> _YOUR GOAL_
Look through the material below and copy every line containing the word "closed".
____ DATASET EXCERPT
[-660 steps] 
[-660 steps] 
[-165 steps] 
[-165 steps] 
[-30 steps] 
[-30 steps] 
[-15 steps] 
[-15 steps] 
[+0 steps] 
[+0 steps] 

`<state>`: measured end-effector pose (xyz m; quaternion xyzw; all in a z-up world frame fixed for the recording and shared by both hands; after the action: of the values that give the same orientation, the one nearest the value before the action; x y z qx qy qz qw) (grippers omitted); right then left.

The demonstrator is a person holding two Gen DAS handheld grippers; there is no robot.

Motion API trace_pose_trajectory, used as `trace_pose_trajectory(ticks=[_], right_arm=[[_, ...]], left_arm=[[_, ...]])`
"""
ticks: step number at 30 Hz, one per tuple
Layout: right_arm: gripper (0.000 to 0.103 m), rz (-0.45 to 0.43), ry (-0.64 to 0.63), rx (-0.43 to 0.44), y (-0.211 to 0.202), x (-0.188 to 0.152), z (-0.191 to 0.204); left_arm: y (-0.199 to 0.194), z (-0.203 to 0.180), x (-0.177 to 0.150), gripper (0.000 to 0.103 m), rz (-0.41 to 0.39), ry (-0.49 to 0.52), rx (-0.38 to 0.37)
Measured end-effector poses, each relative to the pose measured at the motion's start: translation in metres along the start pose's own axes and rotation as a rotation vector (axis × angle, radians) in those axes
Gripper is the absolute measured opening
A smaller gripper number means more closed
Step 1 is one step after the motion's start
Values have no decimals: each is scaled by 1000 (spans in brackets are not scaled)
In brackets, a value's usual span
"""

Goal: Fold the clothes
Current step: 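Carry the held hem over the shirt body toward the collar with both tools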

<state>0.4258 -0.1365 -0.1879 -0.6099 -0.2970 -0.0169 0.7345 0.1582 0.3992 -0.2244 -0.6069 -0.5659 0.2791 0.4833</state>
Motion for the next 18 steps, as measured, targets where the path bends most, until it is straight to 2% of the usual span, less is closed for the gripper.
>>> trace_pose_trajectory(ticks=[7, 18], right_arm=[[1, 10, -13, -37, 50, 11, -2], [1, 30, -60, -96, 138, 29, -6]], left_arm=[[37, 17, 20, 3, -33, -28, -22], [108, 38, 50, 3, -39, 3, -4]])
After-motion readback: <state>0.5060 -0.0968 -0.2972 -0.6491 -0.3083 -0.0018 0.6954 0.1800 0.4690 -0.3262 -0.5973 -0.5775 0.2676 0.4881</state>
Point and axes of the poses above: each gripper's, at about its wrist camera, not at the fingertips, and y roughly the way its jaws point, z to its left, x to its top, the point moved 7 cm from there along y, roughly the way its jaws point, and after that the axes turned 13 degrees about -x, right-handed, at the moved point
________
> _EXERCISE ANSWER_
A smaller gripper number means more closed
Motion for the next 18 steps, as measured, targets where the path bends most, until it is straight to 2% of the usual span, less is closed for the gripper.

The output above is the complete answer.